Kim:It depends on the patient. What does the patient want to do? Does the patient want to wear a pump and have potential toxicities, be hospitalized, need Neupogen, Neulasta? Or do they want to get treated weekly, maybe come in every week and go home, stay at work and still be able to support their family and get their insurance?

I think it depends on what the patient wants and what best fits them. I’m going to stir the pot a little bit. There are good survival data. There’s this kind of urban legend that we’re supposed to use FOLFIRINOX in the really good performance status patients, but there are data out there in the ECOG 0 patient that survival can be as high as 12.6 months with nab-paclitaxel/gemcitabine, and that data is out there in the public domain.

You can use gemcitabine/nab-paclitaxel, especially out in the community. I think there is some fear that if you don’t have the support for FOLFIRINOX, you run into side effects. Gemcitabine or nab-paclitaxel is a very reasonable option in that population, that good performance status population. I think the other end of it is, the poor performance status patients we always think, well, let’s just give them gemcitabine. But you can give them gemcitabine and nab-paclitaxel, and there does appear to be a benefit to that group of patients as well.
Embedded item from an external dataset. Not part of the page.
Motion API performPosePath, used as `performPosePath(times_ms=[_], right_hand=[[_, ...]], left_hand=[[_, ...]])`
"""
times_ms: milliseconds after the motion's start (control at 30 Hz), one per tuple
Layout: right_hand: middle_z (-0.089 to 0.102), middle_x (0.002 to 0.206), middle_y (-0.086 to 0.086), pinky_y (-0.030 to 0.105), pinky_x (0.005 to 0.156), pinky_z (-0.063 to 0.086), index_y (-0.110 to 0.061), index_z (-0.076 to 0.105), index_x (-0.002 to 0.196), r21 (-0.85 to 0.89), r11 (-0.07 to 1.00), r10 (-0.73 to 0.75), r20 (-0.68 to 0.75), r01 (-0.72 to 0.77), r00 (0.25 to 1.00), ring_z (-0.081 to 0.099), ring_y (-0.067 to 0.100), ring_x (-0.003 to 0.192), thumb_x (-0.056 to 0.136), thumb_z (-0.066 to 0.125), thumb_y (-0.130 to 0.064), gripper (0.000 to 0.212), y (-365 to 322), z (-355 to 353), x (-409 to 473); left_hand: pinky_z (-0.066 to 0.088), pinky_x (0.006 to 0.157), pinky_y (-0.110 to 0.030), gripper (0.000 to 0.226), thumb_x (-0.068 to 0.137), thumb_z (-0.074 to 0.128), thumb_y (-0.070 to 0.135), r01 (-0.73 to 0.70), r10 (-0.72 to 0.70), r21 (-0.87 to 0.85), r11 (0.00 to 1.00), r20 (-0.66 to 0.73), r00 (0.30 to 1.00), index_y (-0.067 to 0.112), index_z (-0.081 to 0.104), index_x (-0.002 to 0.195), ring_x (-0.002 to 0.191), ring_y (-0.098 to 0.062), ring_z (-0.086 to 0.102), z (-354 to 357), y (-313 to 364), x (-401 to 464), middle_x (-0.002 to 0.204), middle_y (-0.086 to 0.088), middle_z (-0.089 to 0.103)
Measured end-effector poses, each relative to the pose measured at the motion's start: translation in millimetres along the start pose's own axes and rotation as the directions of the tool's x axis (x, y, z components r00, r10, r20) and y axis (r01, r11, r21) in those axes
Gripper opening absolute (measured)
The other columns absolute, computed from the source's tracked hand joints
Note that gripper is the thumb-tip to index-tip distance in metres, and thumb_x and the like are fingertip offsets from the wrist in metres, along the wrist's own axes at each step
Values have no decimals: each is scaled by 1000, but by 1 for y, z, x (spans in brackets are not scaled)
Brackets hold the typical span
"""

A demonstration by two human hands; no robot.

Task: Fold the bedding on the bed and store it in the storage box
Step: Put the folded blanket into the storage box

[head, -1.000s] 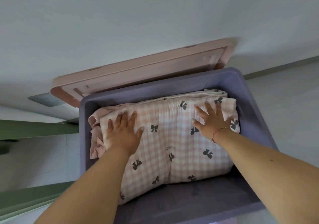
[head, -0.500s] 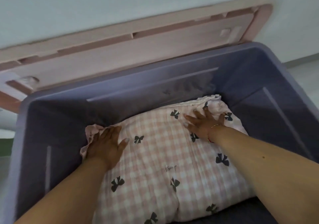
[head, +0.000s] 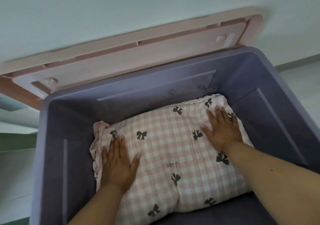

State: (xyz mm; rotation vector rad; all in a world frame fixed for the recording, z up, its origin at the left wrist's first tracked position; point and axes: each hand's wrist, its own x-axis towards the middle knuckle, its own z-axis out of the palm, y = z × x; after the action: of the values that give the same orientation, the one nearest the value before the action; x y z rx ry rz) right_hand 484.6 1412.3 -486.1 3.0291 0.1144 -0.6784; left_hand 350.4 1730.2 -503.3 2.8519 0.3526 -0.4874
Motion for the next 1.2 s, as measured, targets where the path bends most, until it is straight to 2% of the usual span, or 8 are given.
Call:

Lima:We are moving to a new paradigm now. We’re thinking about sequence. We actually have the option in pancreatic cancer, believe it or not, so it’s going to be a discussion further along among us.

Now we have irinotecan in a new formulation that showed a benefit in survival combined to 5-FU in second-line gemcitabine-pretreated patients. It threw us off a little bit in how to choose the first-line because if you pick FOLFIRINOX, you don’t have randomized phase III data with gemcitabine/nab-paclitaxel in second-line. But you now have randomized phase III data with 5-FU and the MM-398.

I tend to go for sequence, because I think I would also diminish the risk for toxicities for the patient, and I’ll be basing phase III trial in my first-line and second-line treatment.